Sereetsi & The Natives sophomore album titled Motoko

Album dedicated to Sereetsi’s father

GOSEGO MOTSUMI

Tomeletso Sereetsi has titled his highly anticipated sophomore album Motoko. Mokoto which is the name of his father and a Serolong word which means ‘praising someone’, from ‘Go Toka’. The album which will be released end of April, pays homage to the guitarist’s father who allowed him to bring home the instrument which was an object of scorn, as Music was not highly regarded as a career back then.
“The guitar was highly taboo then.

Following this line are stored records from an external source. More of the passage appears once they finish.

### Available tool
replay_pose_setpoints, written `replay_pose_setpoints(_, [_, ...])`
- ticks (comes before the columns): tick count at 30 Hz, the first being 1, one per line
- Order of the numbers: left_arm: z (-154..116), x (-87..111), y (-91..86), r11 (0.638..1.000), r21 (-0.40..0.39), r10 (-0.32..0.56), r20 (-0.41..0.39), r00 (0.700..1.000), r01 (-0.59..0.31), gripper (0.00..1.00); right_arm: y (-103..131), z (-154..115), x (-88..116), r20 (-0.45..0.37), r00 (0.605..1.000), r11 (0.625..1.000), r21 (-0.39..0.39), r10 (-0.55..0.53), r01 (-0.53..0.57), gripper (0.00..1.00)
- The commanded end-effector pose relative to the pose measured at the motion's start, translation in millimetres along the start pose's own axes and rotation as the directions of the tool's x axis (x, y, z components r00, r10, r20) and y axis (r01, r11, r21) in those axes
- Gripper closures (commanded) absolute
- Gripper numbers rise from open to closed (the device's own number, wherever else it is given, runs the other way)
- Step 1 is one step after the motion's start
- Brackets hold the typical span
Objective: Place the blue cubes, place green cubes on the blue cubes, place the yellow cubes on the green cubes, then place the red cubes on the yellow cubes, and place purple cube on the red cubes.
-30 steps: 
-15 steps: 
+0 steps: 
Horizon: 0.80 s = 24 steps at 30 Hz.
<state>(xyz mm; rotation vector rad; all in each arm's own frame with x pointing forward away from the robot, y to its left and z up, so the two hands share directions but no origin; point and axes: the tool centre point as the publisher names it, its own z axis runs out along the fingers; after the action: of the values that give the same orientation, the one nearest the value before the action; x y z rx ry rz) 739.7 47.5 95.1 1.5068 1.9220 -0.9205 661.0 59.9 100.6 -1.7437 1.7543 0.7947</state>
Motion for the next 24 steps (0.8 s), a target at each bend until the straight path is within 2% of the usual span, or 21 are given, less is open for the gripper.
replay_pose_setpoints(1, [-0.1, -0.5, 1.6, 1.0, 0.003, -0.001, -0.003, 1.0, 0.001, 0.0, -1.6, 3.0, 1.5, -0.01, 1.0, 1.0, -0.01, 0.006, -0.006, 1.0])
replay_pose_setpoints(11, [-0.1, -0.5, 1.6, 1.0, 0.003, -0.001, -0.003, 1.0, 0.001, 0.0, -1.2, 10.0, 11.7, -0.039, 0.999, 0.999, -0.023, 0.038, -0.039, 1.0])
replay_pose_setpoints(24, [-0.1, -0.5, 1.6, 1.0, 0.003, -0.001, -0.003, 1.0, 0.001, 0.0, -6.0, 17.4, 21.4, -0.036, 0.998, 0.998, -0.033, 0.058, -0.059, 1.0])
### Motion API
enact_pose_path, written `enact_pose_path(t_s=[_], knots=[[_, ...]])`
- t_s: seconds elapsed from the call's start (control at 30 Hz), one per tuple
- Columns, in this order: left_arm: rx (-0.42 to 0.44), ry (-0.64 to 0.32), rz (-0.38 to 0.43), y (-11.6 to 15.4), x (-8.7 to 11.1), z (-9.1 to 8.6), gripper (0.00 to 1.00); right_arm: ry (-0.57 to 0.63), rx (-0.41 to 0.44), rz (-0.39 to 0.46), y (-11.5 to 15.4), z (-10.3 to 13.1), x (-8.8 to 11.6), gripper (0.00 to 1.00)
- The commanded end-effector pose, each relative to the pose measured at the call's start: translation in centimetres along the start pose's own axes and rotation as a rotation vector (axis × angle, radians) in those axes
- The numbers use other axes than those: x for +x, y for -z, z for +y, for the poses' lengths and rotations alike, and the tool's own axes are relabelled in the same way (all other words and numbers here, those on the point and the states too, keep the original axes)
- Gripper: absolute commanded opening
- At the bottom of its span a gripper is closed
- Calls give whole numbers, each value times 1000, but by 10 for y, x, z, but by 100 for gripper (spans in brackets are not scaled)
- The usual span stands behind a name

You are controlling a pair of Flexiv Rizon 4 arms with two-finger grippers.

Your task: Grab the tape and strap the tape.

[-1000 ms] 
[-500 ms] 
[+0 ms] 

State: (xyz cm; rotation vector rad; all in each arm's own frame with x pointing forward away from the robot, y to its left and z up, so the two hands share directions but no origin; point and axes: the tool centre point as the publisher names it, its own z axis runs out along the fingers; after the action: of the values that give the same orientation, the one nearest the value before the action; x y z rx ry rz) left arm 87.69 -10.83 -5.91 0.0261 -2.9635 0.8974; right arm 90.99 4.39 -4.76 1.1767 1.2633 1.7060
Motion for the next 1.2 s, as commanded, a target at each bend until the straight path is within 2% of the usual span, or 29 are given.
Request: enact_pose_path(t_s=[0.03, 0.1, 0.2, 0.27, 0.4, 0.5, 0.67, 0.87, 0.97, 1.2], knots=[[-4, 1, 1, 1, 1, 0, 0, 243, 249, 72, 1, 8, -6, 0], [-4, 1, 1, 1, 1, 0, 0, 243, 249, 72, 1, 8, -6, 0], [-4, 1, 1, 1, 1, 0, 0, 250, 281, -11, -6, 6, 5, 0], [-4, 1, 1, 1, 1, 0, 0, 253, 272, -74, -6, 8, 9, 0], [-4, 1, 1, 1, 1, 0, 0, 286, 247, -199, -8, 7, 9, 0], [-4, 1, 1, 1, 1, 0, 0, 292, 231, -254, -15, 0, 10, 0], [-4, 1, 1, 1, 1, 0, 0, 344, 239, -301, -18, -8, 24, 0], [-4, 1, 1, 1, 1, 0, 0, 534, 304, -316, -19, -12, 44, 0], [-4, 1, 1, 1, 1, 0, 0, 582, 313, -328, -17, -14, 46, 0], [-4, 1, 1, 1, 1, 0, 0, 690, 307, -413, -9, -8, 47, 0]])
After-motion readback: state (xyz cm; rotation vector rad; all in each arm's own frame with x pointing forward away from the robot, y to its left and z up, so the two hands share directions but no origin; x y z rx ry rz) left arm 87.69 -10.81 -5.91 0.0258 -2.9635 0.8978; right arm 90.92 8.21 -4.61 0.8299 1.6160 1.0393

Guitarists were seen as good-for-nothings obsessed with alcoholism, and womanising and almost all of them were poor, had no homes, and they would hop from one drinking hole to the other paid with food and booze,” Sereetsi explained.
Like his debut, Four String Confessions, Motoko is produced by Sereetsi and Swedish drummer, producer and engineer Mikael Rosen. The album also raises everyday issues around people; happy love, tragic love, disruptors of normalcy, of love relationships as we know them like the dolls. Some songs call for a return to basics, the need to grow our own food, the need to ensure no one is left behind, socio-economically speaking, as we seek to advance our society. Others discourage laziness and encourage the able-bodied to stand up and win the future for themselves, their children and their communities.
Moreover, all the songs were written and arranged on the four-string guitar which remains the heart of the Sereetsi & The Natives’ sound. “I hope that the new music will stretch the rhythmic and melodic conversations set off in Four String confessions and win us more natives to the fold while retaining the ones who have been solidly behind us for the three or so years since the debut,” he opined.